There are two floating-point types: float and double. There are also several flavors of the basic types that can be generated with the type modifiers. The question is this: How does the compiler determine the type of a literal? For example, is 123.23 a float or a double? The answer to this question has two parts. First, the C++ compiler automatically makes certain assumptions about literals; second, you can explicitly specify the type of a literal, if you like.
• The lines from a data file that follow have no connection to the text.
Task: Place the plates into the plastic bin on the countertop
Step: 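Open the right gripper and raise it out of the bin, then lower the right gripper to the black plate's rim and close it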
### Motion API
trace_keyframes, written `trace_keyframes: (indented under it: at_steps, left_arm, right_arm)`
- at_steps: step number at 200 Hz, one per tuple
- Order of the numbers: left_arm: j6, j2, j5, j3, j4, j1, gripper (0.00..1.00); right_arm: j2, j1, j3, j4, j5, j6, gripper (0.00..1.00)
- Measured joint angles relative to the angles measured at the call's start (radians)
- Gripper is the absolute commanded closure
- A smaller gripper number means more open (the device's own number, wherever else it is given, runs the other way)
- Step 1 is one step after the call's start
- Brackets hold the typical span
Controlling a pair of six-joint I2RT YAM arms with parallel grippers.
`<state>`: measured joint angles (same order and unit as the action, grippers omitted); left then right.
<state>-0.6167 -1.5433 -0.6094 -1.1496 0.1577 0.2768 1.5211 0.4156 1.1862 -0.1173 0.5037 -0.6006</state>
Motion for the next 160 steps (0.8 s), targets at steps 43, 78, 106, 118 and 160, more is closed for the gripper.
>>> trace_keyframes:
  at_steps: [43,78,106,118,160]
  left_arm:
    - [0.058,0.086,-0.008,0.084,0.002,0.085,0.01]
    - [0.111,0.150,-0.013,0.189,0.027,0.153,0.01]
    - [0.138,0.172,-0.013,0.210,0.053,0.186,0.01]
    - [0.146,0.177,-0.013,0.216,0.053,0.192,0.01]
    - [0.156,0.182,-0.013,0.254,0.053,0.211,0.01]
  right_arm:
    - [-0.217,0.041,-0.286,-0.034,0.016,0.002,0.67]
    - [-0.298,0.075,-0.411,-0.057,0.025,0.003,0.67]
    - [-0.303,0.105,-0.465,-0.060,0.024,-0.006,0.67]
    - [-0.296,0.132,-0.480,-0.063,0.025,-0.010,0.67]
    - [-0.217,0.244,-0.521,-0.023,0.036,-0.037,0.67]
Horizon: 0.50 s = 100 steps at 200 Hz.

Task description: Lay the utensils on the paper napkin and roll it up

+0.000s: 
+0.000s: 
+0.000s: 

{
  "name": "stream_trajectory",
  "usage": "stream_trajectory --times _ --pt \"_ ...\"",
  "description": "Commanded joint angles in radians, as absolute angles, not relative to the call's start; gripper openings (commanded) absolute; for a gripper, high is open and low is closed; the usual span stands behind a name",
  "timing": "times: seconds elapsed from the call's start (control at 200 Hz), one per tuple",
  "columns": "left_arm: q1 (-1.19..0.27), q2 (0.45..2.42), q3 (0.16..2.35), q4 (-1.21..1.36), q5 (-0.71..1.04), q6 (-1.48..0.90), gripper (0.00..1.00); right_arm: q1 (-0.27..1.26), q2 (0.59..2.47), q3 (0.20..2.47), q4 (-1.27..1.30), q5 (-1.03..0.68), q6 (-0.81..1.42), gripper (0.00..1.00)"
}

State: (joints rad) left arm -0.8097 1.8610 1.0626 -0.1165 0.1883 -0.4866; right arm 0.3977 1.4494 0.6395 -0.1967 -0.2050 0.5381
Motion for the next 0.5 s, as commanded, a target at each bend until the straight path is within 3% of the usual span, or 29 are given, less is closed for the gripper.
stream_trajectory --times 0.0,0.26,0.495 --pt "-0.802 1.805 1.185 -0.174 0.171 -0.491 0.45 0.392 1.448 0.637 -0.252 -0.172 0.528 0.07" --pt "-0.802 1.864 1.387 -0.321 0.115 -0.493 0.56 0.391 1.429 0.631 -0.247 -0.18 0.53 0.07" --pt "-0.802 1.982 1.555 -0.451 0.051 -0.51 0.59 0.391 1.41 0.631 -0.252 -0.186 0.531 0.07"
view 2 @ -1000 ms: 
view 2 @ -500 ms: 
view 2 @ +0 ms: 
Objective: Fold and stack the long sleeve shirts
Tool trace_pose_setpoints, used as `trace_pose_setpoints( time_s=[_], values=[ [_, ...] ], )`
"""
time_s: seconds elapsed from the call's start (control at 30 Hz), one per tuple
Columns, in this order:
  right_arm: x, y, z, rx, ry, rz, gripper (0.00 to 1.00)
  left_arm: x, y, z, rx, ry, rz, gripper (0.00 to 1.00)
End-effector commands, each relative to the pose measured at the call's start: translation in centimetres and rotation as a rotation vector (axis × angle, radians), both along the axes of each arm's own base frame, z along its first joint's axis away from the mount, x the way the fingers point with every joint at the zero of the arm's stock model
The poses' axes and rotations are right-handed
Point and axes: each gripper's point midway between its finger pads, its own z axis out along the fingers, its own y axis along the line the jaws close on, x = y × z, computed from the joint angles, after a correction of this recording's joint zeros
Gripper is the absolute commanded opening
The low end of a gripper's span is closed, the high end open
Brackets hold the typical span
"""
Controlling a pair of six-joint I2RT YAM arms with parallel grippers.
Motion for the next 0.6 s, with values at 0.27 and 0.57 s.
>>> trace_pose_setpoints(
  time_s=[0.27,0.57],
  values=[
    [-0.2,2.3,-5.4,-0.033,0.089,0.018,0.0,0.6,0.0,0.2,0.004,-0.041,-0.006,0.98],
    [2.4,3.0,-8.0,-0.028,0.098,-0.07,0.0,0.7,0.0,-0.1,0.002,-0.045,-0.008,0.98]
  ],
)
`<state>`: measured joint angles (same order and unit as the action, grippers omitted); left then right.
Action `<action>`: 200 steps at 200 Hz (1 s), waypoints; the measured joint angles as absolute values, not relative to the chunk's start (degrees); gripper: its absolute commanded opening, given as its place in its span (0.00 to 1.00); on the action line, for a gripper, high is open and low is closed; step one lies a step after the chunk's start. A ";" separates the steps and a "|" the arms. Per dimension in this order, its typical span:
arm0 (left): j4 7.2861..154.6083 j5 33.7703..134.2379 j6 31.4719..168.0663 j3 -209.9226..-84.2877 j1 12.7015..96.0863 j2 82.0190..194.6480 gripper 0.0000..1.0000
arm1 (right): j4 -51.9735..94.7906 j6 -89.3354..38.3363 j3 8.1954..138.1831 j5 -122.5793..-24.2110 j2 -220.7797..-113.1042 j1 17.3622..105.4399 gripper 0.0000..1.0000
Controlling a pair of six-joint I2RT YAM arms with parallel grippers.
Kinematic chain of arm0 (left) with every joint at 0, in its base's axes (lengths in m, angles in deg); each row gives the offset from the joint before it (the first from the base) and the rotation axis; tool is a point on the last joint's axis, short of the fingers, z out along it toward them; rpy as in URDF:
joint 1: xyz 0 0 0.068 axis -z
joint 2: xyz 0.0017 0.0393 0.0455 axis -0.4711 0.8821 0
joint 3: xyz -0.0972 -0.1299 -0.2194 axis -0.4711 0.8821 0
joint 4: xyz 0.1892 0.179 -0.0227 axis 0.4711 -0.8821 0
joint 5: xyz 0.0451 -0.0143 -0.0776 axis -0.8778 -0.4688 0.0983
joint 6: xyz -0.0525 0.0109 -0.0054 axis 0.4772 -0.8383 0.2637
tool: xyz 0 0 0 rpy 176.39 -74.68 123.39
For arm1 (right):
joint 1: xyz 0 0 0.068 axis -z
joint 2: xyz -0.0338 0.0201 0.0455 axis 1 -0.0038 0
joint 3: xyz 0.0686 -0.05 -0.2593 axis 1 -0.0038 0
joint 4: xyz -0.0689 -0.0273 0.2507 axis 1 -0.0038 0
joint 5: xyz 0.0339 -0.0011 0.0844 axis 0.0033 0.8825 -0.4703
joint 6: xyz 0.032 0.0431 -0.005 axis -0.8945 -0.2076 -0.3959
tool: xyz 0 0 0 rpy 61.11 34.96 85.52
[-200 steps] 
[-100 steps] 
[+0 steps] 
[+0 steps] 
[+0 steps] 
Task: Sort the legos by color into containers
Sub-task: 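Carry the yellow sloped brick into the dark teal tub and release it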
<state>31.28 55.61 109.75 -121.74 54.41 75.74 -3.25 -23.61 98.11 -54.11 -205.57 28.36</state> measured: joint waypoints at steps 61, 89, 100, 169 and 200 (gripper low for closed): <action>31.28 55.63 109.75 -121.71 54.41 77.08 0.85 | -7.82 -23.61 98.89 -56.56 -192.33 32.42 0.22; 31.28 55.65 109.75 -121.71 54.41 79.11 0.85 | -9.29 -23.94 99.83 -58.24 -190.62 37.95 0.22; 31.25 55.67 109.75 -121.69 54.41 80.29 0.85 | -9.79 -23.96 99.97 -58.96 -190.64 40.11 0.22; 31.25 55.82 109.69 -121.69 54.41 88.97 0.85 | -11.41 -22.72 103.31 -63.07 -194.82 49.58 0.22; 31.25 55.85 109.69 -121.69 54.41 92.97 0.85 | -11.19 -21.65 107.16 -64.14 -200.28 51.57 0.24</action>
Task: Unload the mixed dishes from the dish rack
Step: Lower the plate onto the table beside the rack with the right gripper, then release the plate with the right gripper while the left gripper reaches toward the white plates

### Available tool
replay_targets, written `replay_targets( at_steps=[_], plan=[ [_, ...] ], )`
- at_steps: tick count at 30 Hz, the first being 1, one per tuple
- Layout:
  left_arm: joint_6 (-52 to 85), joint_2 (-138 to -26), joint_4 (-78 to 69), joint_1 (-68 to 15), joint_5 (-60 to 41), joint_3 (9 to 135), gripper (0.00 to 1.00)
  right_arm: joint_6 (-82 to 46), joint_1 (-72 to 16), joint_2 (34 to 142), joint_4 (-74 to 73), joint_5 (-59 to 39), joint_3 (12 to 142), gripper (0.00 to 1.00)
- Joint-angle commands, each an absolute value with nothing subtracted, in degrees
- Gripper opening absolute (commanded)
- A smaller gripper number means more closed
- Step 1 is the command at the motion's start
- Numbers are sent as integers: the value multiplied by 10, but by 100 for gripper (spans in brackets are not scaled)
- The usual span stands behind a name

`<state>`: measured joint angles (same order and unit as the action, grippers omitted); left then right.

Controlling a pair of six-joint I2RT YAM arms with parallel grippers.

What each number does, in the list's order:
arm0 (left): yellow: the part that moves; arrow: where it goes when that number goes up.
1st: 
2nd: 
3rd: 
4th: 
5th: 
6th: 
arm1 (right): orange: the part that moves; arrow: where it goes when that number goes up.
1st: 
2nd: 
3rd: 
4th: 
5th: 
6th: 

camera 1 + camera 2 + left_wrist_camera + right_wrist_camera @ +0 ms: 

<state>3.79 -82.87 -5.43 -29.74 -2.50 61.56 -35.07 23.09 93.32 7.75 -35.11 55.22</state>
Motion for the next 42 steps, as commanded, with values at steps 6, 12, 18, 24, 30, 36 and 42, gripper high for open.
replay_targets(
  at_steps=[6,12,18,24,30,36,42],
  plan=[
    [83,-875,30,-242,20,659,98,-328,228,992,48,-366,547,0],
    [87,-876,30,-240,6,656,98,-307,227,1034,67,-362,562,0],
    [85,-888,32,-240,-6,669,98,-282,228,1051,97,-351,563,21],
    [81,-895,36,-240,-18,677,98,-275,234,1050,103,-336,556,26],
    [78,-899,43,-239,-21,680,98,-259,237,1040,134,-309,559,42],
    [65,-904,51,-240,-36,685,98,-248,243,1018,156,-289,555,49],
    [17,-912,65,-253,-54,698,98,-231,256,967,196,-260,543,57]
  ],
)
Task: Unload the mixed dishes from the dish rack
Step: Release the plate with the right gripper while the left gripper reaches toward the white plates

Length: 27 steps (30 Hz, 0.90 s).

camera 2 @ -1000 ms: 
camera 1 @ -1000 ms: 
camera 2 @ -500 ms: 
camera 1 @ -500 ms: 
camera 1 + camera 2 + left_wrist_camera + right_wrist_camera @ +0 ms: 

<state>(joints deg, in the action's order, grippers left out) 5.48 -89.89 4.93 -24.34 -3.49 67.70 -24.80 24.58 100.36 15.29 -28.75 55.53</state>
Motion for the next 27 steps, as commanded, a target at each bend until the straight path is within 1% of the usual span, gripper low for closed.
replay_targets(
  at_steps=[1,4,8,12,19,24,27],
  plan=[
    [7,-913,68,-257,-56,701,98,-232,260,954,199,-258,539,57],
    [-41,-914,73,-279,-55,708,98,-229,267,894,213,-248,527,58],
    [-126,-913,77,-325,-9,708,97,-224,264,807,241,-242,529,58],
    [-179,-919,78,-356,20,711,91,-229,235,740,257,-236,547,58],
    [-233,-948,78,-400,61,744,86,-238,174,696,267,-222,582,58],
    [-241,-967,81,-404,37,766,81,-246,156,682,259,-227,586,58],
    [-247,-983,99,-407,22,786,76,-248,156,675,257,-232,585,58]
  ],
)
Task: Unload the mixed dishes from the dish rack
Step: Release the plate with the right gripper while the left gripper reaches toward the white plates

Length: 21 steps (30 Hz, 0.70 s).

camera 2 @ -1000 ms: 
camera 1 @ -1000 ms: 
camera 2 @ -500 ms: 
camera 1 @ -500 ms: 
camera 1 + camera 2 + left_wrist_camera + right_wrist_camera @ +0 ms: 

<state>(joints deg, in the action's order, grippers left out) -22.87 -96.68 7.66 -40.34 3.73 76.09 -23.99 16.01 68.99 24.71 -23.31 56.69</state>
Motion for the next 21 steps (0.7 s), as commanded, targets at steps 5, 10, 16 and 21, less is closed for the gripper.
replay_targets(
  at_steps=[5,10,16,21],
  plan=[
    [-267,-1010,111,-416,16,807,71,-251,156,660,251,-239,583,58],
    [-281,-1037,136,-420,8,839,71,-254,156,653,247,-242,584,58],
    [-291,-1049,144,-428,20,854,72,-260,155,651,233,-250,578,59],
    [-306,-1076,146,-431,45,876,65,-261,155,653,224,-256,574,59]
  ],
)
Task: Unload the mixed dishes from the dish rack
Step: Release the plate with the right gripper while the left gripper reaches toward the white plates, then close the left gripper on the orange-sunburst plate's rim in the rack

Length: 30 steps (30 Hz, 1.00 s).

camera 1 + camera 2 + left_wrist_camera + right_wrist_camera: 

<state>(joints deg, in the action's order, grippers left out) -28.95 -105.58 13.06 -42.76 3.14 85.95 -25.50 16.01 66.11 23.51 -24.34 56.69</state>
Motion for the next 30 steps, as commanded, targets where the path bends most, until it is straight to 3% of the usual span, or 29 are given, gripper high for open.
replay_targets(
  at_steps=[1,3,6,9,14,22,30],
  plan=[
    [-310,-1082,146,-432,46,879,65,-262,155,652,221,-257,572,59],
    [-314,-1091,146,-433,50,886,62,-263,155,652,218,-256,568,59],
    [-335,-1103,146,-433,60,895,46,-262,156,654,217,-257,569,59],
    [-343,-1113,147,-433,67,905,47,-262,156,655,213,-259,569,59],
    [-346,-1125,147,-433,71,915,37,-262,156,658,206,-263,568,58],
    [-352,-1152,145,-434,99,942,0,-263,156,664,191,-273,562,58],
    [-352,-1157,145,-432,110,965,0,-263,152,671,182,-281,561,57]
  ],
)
By default, the C++ compiler fits an integer literal into the smallest compatible data type that will hold it, beginning with int. Therefore, assuming 16-bit integers, 10 is int by default, but 103,000 is long. Even though the value 10 could be fit into a character, the compiler will not do this, because it means crossing type boundaries.

An exception to the smallest-type rule is a floating-point constant, which is assumed to be double. For virtually all programs you will write as a beginner, the compiler defaults are perfectly adequate. However, it is possible to specify precisely the type of literal you want. In cases where the default assumption that C++ makes about a numeric literal is not what you want, C++ allows you to specify the exact type by using a suffix. For floating point types, if you follow the number with an F, the number is treated as a float. If you follow it with an L, the number becomes a long double. For integer types, the U suffix stands for unsigned and the L for long. (Both the U and the L must be used to specify an unsigned long.) Some examples are shown here:

Variable Initializations

You can assign a value to a variable at the same time that it is declared by placing an equal sign and the value after the variable name. The general form of initialization is:

type variable_name = value;

Some examples are:

char ch = 'a';

int first = 0;

float balance = 123.23F;

Although variables are frequently initialized by constants, you can initialize a variable by using any expression valid at the time of the initialization. As you will see, initialization plays an important role when you are working with objects. Global variables are initialized only at the start of the program. Local variables are initialized each time the function in which they are declared is entered. All global variables are initialized to zero if no other initializer is specified. Local variables that are not initialized will have unknown values before the first assignment is made to them. Here is a simple example of variable initialization. This program uses the total ( ) function to compute the summation of the value that it is passed. In other words, total ( ) sums the digits from 1 to the value. For example, the summation of 3 is 1 + 2 + 3, or 6. In the process, total ( ) displays a running total. Notice the use of the sum variable in total ( ). // An example that uses variable initialization.

#include <iostream>

using namespace std;

void total(int x);

int main()

{

cout << "Computing summation of 5.\n";

total(5);

cout << "\n Computing summation of 6.\n";

total(6);

return 0;

}

void total(int x)

{

int sum=0; // initialize sum

int i, count;

for(i=1; i<=x; i++) {

sum = sum + i;

for(count=0; count<10; count++) cout << '.';

cout << "The current sum is " << sum << '\n';

}

}

Here is the output produced by the program.

Computing summation of 5.

..........The current sum is 1

..........The current sum is 3

..........The current sum is 6

..........The current sum is 10

..........The current sum is 15

Computing summation of 6.

..........The current sum is 1

..........The current sum is 3

..........The current sum is 6

..........The current sum is 10

..........The current sum is 15

..........The current sum is 21

As you can see, each time total( ) is called, sum is initialized to zero.